**ACTIVITY**
Write out the material below exactly, beginning at the line that contains "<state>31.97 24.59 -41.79" and ending with its last line, both ends included; write nothing else.

══════

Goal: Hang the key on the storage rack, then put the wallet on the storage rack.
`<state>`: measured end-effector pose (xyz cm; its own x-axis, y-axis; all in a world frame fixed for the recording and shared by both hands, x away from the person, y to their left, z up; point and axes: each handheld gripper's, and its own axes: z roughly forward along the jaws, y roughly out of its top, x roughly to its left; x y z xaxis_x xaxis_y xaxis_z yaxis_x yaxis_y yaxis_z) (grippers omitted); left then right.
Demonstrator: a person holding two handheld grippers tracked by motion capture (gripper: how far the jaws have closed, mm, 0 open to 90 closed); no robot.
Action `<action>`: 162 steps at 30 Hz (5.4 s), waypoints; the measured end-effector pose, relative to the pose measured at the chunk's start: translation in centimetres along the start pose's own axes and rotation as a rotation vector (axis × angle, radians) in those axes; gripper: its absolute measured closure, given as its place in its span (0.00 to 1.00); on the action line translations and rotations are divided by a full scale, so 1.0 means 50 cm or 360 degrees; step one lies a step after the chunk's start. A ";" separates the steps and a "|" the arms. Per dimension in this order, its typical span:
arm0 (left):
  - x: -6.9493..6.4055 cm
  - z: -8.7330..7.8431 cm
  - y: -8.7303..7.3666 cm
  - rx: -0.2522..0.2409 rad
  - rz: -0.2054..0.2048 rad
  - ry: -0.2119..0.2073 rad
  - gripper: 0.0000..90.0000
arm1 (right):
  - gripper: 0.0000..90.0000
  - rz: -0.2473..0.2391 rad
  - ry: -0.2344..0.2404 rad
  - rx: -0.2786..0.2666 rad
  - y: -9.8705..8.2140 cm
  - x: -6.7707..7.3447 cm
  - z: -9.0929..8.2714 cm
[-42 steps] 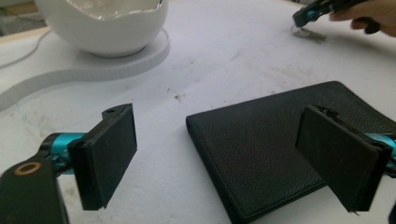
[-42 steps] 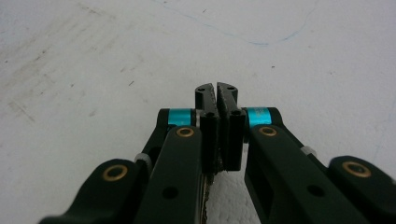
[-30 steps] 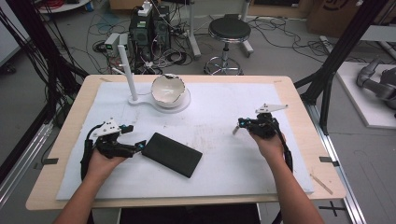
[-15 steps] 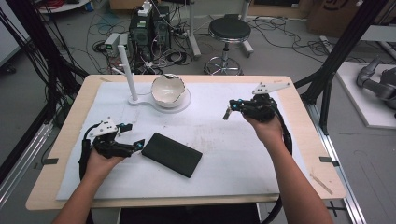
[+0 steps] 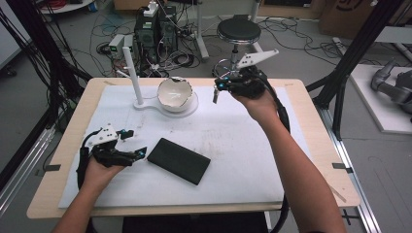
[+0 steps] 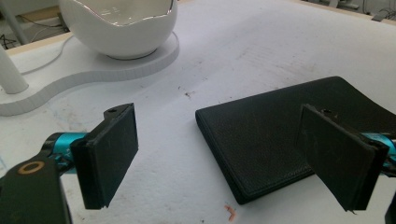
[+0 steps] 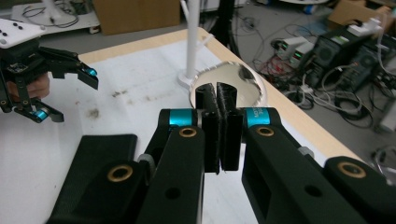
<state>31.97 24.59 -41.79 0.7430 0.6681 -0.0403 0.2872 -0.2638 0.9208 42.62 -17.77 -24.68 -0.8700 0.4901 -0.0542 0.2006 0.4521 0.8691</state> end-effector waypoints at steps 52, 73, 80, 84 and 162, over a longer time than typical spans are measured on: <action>0.008 -0.092 -0.044 0.0029 -0.0035 0.0156 0.15 | 1.00 -0.0190 0.0291 0.0064 0.278 0.084 0.495; 0.004 -0.087 -0.044 0.0050 -0.0011 0.0143 0.15 | 1.00 -0.0107 0.0186 0.0125 0.282 0.069 0.516; 0.004 -0.086 -0.043 0.0049 -0.0014 0.0139 0.15 | 0.92 -0.0078 0.0154 0.0108 0.281 0.074 0.515; 0.004 -0.086 -0.043 0.0047 -0.0003 0.0137 0.15 | 0.84 -0.0093 0.0098 0.0083 0.284 0.076 0.499; 0.021 0.001 0.001 0.0015 0.0065 0.0049 0.15 | 0.21 0.0506 -0.0338 -0.0144 -0.405 0.030 -0.126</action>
<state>32.82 25.25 -41.79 0.7351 0.6779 0.0095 0.2629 -0.2979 0.9177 34.40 -30.90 -39.28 -0.6561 0.7429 0.1325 0.3963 0.1898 0.8983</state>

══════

**TASK ANSWER**
<state>31.97 24.59 -41.79 0.7430 0.6681 -0.0403 0.2872 -0.2638 0.9208 42.62 -17.77 -24.68 -0.8700 0.4901 -0.0542 0.2006 0.4521 0.8691</state> end-effector waypoints at steps 52, 73, 80, 84 and 162, over a longer time than typical spans are measured on: <action>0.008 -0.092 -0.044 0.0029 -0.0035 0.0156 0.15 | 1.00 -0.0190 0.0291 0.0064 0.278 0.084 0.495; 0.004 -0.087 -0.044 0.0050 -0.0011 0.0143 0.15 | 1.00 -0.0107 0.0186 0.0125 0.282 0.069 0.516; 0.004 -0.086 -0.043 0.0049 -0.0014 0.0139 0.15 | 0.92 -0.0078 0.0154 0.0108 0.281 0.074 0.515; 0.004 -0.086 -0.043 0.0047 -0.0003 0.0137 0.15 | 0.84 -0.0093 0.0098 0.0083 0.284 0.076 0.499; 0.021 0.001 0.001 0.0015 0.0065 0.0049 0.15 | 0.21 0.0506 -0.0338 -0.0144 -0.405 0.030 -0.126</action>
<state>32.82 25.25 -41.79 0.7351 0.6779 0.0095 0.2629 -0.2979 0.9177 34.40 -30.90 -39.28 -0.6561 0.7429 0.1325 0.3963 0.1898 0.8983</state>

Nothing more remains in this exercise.